White House Reaches Out to Jewish Groups in Advance of Durban II

By Nathan Guttman

Published February 17, 2009.

Senior officials in the Obama administration have reached out to Jewish leaders in an attempt to address the community’s concerns regarding the upcoming United Nations’s World Conference Against Racism, scheduled to take place in April.

Israel and American Jewish groups have been uneasy with the possibility that the U.S. might attend the conference, commonly known as Durban II, a term that refers to the first meeting held in Durban, South Africa in 2001. That conference became a venue for harsh attacks that singled out Israel, and Jewish activists fear that the follow-up meeting will take the same path.

The State Department announced February 14 it would participate in a preparatory meeting in Geneva to discuss the material being submitted to the Durban II conference and proposed resolutions that will be discussed. This move has irked several Jewish groups who viewed American participation as a step toward legitimizing Durban II.

The Anti-Defamation League issued a statement expressing concern over the decision to send a U.S. delegation for preparatory talks. “While we understand the pressure on the U.S. to go to Geneva, we urge America not to participate in a fatally flawed UN racism conference that demonizes Israel,” said the group’s national director Abraham Foxman who also urged the Obama administration “to act quickly to let other nations know where the U.S. stands.”

The February 16 conference call with Jewish leaders was meant to answer these concerns. Organized by the White House pubic liaison’s office, the call brought together officials from State Department and the National Security Council to explain the decision. In the conversation, the administration officials made clear that the decision to hold talks with organizers of the Durban II conference does not mean the U.S. has made up its mind in favor of participation.

“This administration came in with an intention to engage with the world and now they are signaling their intention to engage on the Durban II issue,” said Martin Raffel, senior associate director of the Jewish Council for Public Affairs, who participated in the call. “They hope they can turn it into an important conference that will discuss issues of racism and xenophobia in a serious way.”

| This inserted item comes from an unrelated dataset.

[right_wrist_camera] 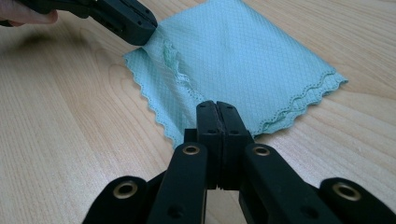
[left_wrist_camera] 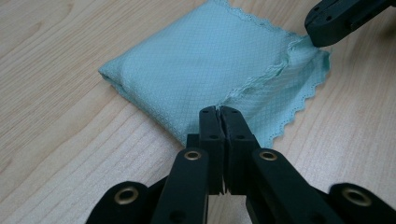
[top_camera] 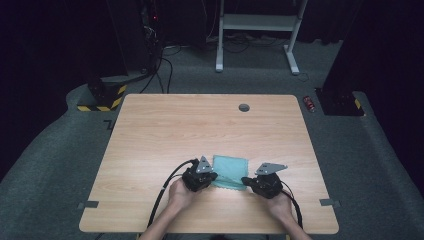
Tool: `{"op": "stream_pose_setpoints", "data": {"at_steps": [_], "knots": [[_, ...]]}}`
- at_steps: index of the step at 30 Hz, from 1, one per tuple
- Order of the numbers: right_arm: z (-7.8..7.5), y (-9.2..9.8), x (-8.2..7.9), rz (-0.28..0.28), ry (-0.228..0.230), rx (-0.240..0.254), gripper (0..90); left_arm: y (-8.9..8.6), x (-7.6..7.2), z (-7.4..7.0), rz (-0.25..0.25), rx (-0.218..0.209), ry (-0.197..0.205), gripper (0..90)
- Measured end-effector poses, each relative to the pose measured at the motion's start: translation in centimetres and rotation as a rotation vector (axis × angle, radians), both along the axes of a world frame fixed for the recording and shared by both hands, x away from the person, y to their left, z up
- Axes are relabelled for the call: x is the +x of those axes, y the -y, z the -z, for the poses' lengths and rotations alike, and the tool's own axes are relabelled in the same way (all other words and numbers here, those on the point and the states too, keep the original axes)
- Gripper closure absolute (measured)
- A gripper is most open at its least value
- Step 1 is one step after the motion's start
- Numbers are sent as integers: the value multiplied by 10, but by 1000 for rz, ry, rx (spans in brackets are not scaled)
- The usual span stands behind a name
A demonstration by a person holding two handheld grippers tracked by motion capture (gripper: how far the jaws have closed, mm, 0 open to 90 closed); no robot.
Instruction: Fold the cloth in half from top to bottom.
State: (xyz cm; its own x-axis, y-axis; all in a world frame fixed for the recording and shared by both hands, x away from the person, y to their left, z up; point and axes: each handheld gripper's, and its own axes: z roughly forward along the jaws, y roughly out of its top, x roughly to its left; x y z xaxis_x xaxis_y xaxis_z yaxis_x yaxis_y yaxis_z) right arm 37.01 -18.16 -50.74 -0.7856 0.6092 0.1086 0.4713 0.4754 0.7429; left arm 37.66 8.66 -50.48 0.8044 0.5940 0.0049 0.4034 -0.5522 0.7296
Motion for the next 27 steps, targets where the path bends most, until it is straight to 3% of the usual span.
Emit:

The administration officials also explained they are working in consultation with Israel on this issue and agreed with Jewish activists that the current proposed resolutions of the conference, which resemble those of the first Durban gathering, pose a problem for the U.S.

The decision to move forward with preparations for the Durban II event is being met with skepticism on behalf of Israel and of American Jewish activists. An Israeli diplomat, speaking on condition of anonymity, said that if the administration succeeds in changing the outcome of the conference, Israel would not oppose American participation. “But we don’t expect much to come out of their effort,” the diplomat added.

William Daroff, vice president for public policy at the United Jewish Communities, said that Jewish groups will be waiting to see the results of the preparatory negotiations conducted by the U.S. “The key is what happens if they are not successful in changing the course of the conference,” said Daroff who also participated in the February 16 discussion, “In that case the U.S. should withdraw from the conference vehemently and vocally.”